Among the typical Antiochian and Colombian food, my favourite is the Antioquian Fiambre. Perhaps because of the direct relationship it has with the rides of my childhood when we all packed our fiambre from the night before and we could not wait to unpack such a feast.
The smell of roasted bijao leaves in the kitchen, the sound of oil roasting pork skin and sausage, my mother delegating functions to each one, and all family gathered around the kitchen, are part of those memories.
The fiambre preparation is a good example of the direct connection between cuisine and culture, because it used to gather family and friends around it. To mention the word “fiambre” always meant a ride, a family reunion, good times and fun. Its preparation involved the whole family: the women cooked, but men helped cutting and preparing the bijao (a kind of banana plant) leaves, packing and tying well enough to ensure that everything would stay inside.
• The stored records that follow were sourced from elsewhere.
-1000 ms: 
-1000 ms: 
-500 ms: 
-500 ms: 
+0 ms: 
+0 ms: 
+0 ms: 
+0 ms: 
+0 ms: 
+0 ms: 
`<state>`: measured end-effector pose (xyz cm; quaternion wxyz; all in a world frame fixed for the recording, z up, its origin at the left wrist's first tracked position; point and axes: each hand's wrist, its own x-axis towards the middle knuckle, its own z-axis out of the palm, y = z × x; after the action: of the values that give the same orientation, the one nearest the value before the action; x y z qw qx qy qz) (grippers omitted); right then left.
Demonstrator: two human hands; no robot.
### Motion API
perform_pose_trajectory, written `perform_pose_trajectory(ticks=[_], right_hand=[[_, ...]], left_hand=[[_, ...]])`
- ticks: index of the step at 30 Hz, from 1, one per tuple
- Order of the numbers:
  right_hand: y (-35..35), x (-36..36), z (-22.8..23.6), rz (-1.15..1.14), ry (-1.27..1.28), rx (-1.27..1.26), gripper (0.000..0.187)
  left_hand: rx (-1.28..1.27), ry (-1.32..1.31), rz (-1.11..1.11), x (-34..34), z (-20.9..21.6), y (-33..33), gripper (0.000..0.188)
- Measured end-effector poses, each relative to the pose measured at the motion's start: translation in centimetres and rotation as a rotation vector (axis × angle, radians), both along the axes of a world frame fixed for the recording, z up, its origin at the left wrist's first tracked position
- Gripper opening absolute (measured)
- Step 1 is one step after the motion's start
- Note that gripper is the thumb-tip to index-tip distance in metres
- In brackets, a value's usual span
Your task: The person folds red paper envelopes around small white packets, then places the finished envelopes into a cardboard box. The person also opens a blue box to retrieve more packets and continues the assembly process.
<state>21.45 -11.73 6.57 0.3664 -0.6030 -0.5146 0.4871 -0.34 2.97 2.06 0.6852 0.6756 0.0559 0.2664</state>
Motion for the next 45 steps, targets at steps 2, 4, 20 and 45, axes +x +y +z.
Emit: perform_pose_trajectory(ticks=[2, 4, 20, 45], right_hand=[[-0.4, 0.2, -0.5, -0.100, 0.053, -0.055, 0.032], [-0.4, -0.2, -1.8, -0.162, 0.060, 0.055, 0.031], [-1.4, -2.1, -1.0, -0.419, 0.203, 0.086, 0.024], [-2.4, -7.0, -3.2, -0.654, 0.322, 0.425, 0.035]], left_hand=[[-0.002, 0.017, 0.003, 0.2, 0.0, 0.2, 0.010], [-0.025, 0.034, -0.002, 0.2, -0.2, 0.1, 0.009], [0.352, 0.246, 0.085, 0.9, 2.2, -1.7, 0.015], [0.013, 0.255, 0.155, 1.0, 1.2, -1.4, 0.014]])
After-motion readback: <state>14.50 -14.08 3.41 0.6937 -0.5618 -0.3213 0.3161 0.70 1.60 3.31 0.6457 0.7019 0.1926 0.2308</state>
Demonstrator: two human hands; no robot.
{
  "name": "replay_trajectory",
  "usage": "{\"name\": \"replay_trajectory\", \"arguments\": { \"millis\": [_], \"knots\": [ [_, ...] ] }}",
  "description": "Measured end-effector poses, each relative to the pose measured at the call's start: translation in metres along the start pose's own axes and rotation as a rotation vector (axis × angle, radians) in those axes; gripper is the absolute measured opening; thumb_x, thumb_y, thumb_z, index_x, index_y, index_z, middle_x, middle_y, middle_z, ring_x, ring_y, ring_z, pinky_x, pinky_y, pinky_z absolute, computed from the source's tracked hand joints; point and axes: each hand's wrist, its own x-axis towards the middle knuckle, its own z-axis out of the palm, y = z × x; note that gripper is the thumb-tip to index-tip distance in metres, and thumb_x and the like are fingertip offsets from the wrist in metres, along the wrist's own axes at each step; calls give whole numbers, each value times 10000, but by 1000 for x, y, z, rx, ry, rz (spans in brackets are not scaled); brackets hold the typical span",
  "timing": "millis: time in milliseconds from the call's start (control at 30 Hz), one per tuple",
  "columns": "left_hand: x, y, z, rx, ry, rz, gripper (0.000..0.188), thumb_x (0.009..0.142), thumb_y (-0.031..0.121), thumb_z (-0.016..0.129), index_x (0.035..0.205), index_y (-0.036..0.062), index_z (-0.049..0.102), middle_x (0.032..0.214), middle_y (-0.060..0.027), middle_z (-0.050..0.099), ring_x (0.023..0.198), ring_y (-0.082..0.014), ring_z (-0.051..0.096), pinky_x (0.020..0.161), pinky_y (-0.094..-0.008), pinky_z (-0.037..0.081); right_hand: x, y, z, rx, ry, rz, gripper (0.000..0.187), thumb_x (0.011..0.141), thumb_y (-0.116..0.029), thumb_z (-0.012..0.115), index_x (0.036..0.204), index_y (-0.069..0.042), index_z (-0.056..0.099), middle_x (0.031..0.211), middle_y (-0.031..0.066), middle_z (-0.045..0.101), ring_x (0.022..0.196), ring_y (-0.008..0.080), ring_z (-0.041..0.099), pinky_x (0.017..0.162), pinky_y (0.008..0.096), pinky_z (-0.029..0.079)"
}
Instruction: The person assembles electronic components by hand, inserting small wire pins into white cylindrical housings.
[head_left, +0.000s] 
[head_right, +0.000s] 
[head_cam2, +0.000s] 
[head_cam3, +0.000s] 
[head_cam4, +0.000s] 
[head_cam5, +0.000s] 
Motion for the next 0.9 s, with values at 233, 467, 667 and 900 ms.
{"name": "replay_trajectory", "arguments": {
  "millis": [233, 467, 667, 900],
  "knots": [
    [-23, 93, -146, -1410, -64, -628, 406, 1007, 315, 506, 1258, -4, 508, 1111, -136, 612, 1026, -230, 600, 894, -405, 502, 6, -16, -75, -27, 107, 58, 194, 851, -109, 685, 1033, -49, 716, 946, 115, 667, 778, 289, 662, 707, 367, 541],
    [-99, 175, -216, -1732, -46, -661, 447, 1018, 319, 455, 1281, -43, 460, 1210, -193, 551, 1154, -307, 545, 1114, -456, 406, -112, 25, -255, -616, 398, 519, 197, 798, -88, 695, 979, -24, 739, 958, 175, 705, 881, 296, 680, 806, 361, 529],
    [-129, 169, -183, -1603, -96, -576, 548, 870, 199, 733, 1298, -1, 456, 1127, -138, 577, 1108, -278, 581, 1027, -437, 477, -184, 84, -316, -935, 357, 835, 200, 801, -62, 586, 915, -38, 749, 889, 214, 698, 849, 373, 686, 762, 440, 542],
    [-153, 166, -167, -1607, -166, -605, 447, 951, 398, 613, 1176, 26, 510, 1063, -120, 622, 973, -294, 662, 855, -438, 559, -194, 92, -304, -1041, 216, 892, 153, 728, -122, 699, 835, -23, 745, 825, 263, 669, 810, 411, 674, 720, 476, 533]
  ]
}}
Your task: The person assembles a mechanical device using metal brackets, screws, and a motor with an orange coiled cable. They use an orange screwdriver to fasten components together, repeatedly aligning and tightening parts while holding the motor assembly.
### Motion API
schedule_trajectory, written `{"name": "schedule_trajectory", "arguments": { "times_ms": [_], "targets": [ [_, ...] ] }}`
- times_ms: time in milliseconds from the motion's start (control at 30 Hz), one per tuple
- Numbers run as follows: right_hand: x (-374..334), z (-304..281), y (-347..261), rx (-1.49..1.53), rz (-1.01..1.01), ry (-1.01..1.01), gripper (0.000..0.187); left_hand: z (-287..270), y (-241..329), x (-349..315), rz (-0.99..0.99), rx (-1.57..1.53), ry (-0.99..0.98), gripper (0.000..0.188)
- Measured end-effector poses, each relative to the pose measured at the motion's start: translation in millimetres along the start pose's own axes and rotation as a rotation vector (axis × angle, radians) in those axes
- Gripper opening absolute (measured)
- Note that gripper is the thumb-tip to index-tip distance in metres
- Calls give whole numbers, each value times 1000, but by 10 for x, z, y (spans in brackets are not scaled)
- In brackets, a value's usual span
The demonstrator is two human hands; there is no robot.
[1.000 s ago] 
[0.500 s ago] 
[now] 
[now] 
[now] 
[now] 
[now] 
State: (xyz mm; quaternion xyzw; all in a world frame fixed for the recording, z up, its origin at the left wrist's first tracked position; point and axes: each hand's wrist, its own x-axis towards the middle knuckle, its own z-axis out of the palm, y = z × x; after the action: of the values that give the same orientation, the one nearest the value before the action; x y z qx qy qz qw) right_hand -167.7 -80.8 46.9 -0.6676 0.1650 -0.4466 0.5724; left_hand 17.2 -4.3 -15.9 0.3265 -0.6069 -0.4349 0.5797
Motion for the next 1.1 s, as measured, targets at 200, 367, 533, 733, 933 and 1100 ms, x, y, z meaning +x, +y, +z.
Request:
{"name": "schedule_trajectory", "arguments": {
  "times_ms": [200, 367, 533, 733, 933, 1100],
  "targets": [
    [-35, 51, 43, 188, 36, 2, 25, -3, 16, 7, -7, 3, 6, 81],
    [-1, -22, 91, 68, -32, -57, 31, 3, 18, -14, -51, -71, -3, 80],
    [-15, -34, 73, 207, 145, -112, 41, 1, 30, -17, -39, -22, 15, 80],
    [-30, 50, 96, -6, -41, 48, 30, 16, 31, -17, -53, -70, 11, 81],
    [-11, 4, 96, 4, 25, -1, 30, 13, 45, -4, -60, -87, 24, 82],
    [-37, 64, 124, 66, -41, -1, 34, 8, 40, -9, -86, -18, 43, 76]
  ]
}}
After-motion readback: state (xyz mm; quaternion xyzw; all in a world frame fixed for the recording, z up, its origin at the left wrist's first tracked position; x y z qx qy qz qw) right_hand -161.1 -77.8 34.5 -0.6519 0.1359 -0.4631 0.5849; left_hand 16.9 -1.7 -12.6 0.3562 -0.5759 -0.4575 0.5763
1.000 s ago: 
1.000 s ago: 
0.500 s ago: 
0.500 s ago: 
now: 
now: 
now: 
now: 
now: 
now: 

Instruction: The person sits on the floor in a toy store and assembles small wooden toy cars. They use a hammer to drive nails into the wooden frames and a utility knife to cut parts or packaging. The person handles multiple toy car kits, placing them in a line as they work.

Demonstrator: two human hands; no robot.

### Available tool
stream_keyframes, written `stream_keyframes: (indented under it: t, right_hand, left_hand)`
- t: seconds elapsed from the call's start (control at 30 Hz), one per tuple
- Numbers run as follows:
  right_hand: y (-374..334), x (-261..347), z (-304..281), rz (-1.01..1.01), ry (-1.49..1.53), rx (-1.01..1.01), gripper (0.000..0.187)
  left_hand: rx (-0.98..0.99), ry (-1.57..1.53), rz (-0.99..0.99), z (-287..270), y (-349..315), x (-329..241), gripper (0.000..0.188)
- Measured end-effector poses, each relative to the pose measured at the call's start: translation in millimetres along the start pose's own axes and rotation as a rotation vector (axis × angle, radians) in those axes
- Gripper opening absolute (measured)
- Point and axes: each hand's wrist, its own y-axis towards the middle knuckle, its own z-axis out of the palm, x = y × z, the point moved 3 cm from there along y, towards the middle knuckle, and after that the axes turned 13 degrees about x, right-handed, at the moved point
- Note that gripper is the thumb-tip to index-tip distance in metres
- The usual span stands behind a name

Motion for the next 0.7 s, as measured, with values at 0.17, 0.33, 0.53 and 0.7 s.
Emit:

The fiambre is a dish used by our grandmothers to secure food for their husbands and families, when they were planters, farmers pickers, labourers or carriers, and they had to go to work in the fields daily for long hours or when for one reason or another they needed to travel short or long distances and this prevented them from returning home for lunch. The inventiveness and resourcefulness of our farmers must be highlighted for creating a product so assertive. A solution that efficiently responded to the needs of the people of that time: portability, ease, economy and quality. The Fiambre was the best choice, because people were able to eat anywhere and as soon as they wanted, just had to have a spoon or a fork in order to enjoy the rich variety of flavors, even if the food was cold.
It is basically a preparation of rice, ground beef, fried slices of ripe plantain, sausage, roasted pork skin (chicharron) and corn bread (arepa), but it can have more or less items according to personal preferences: since the essence of this dish is the way of wrapping the food and its own portability.
Another advantage of the fiambre is that its content are everyday products, easily available and non-expensive.
As I mentioned above, what gives the Fiambre its essence is the envelope made of plantain or bijao leaves. It is recommended to be careful when cutting the leaf, hopefully from the stem, in order to use the full sheet. After cutting, the leaf must be properly washed and dried and then roasted in order to make it more flexible, easy to handle, and remove natural fluids that can spoil the taste of the food.
The Fiambre is a combination of foods already prepared, therefore they should be properly cooked or fried, according to the preferences of the guests:
Fried Pork skin (Chicharron)
Fried Slices of ripe Plantain
Having the bijao leaf properly prepared, we start placing the ingredients on it. The rice goes first, which is the ground for everything else, then we add the meat powder, plantain slices, sausage, chicharron and any other components, properly distributed. The next step is to cover everything perfectly, wrapping around the bijao leaf. Then we continue tying it with a string or a piece of thread. The most important thing is to leave the Fiambre at rest long enough, so the food absorbs the unmatched flavor of the leaf, which is what characterizes this traditional preparation.
After a couple of hours resting, the food is ready to be enjoyed by the whole family. It should have acquired the leaf taste. Along with the concentrated smell inside the package, which is released once we cut the twine, both fascinates me. At last! To eat!